Parmi ses premières annonces, le transfert de l’ambassade brésilienne à Jérusalem, Jair Bolsonaro l’a encore confirmé vendredi dernier, il compte suivre l’exemple des États-Unis. Une double erreur, diplomatique et économique, pour le premier pays exportateurs de viande halal vers le monde arabe.

Celso Amorim : «Ce n’est pas seulement le fait que l’on vendra moins de poulets aux pays arabes, c’est aussi que l’on va perdre le crédit que le pays avait en tant que médiateur dans certains conflits internationaux. Aujourd’hui c’est impossible ! Quel serait le pays arabe qui accepterait que le Brésil ait un rôle de facilitateur, quand celui-ci est train de déplacer son ambassade de Tel Aviv à Jérusalem ? Si l’on a une vision qui est totalement anti-palestinienne, ça peut avoir des conséquences graves dans notre région."

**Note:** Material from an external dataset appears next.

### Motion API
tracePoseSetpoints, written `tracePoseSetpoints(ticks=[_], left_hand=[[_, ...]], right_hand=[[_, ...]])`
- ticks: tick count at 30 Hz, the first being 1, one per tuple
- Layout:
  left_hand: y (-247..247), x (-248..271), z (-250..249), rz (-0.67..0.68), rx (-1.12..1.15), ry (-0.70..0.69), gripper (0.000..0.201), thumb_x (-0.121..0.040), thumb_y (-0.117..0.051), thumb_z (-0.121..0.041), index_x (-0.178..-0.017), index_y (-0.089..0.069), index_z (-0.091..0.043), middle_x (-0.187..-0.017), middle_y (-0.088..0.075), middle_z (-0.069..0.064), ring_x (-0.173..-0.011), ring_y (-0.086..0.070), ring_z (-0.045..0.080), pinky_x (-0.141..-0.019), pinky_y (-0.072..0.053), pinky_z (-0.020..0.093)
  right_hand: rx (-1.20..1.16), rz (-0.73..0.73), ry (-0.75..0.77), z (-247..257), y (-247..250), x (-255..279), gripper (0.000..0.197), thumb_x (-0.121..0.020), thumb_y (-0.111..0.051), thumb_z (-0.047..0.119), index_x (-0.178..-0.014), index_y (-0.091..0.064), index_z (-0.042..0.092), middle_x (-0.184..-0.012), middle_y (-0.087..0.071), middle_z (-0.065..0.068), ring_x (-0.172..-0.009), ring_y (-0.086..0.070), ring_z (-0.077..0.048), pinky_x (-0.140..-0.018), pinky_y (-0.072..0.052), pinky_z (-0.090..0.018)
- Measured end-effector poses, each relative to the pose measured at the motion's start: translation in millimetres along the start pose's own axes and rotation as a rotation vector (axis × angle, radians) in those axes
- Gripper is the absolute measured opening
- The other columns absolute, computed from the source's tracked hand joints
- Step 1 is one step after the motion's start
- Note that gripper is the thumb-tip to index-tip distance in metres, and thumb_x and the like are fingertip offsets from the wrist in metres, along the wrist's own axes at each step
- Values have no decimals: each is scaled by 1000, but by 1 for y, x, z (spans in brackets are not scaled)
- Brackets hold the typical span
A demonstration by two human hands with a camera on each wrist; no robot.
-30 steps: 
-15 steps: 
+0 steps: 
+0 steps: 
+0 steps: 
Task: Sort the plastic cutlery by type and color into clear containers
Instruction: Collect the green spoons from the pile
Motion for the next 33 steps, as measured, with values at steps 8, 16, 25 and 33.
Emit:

Quand on demande à Celso Amorin s'il redoute des actes de terrorisme parmi ces conséquences, il répond : "Y compris. Je ne l’espère pas !"

Les militaires : jusqu’ici un facteur de stabilité

Dans certains domaines, les anciens généraux désignés par Bolsonaro pour occuper certains postes, tiennent un discours plus pragmatique sur le plan du commerce extérieur et plus en adéquation avec la tradition diplomatique brésilienne. 

Celso Amorim : "J’essaie d’être positif quand même. En termes de politique économique et dans les relations internationales, les voix qui ont le plus de bon sens sont celles de quelques militaires, et spécialement celle du vice-président. Les déclarations les plus équilibrées viennent de quelques-uns des militaires ".

Le vice-président Antonio Mourao a choisi de recevoir une délégation chinoise peu de temps après que Bolsonaro a accusé la Chine de vouloir "acheter le Brésil".

L’initiative de l’ancien militaire s’est avérée efficace, le président Xi Jinping a adressé une lettre au président brésilien, dans laquelle il se dit disposé à "travailler avec son gouvernement pour développer l’économie des deux pays et sauvegarder la paix mondiale".

La vigilance et le pragmatisme des militaires concernant les orientations de Bolsonaro sur la politique étrangère devraient jouer un rôle prépondérant dans les quatre prochaines années, pour protéger la souveraineté nationale au Brésil.